Colt is doing push-ups when I walk in. “Hi,” I say, just loud enough so he can hear me over his own counting. I expected to see him with a five o’clock shadow grown salty with tears. But when he glances up at me, he’s the same old Colt. Hot as hell and looking somewhere between bored and pissed off.
“What is it?” He climbs to his feet and saunters over, bending his arms casually through the bars. Outside you can hear the protesters chanting his name. He shakes his hair out of his eyes. “You bring me a sandwich or something?”
“Ugh, you’re so cocky.”
“Quit being such a stuck-up virgin.” He blows me a kiss and I roll my eyes, because I know he’s making fun of me. I remember once I told Ruth that Colt wasn’t the most kind or intelligent specimen, and she told me that was fine because he thought I was an icy-vaginaed prude.
“Yo.” He reaches through the bars and tries to flick me in the arm. “Seriously though, could you get me something from the vending machine?
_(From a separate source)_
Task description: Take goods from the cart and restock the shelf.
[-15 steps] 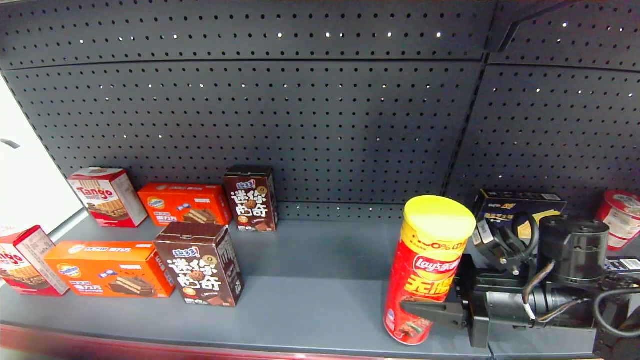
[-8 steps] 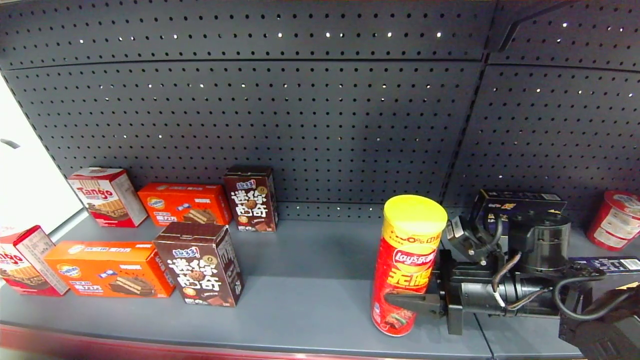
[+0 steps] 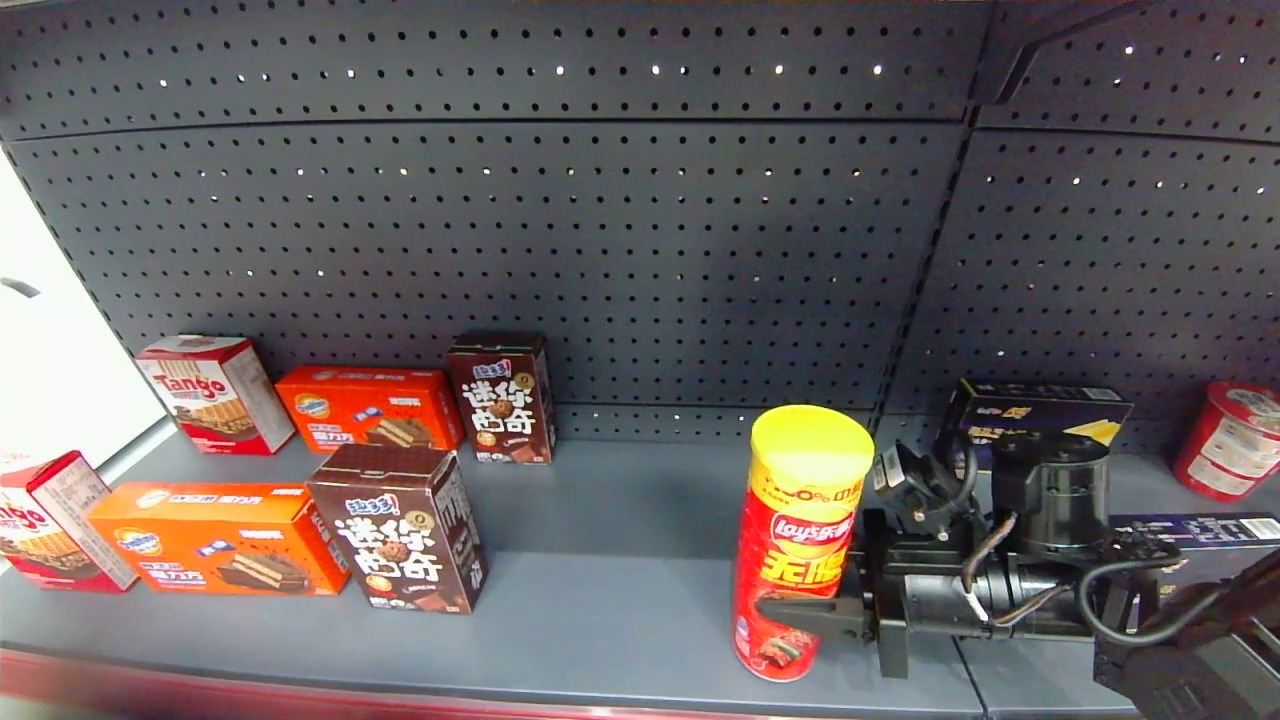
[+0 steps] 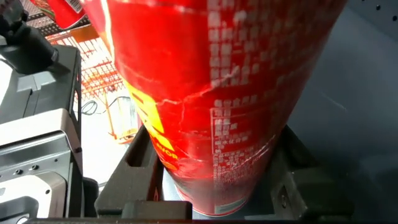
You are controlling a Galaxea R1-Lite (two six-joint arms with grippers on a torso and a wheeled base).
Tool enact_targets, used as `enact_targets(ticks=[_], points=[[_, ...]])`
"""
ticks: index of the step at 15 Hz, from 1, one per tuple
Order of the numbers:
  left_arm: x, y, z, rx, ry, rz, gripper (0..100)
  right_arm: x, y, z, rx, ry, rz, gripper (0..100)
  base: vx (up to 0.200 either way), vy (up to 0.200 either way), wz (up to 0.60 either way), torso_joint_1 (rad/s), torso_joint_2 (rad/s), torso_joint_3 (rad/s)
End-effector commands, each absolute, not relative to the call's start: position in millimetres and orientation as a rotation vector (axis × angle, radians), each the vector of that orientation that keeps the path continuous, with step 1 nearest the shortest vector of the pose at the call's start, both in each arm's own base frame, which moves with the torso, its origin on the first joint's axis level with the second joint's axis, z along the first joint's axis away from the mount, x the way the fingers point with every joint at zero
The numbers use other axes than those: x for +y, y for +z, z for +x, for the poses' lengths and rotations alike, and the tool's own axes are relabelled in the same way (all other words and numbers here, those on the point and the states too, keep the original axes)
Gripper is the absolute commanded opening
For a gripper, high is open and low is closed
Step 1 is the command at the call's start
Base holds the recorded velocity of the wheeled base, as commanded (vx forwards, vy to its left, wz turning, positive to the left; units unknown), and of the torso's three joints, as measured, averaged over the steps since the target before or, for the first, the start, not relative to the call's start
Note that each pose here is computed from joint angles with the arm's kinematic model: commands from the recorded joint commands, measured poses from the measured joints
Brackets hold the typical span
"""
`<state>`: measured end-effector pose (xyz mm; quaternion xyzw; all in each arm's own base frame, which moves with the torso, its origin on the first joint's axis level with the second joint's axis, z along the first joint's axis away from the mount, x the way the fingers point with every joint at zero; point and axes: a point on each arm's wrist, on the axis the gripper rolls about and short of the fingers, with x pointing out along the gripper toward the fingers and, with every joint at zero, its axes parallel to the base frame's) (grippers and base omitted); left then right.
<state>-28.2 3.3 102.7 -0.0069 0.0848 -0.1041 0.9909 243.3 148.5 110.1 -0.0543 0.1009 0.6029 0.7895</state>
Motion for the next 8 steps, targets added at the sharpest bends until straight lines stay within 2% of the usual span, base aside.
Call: enact_targets(ticks=[1, 2, 3, 8], points=[[3.2, 102.3, -28.0, 0.171, -0.209, -0.014, 0, 149.4, 105.4, 243.7, 0.236, 1.303, -0.115, 0, 0.000, 0.000, 0.00, 0.000, 0.00, 0.000], [3.2, 102.1, -28.0, 0.173, -0.209, -0.015, 0, 149.9, 104.9, 243.6, 0.236, 1.304, -0.116, 0, 0.000, 0.000, 0.00, 0.000, 0.00, 0.000], [3.2, 102.1, -28.0, 0.173, -0.209, -0.014, 0, 151.2, 104.6, 242.5, 0.239, 1.309, -0.116, 100, 0.000, 0.000, 0.00, 0.000, 0.00, 0.000], [3.2, 102.3, -28.0, 0.171, -0.212, -0.014, 0, 144.4, 108.4, 235.4, 0.228, 1.298, -0.117, 100, 0.000, 0.000, 0.00, 0.000, 0.00, 0.000]])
Please? I’m starving and my parents aren’t bringing me dinner for another hour.”
I roll my eyes. I guess I sort of expected to stand here and know in my bones that he was a psychopath. But this is pretty typical banter for Colt and me and as far as I can tell he’s just the same old asslord. I scan the vending machine for prices—and despite wanting to hate him I find myself rooting around in my backpack, searching for change. “Sorry but I’ve only got enough for the breath mints.”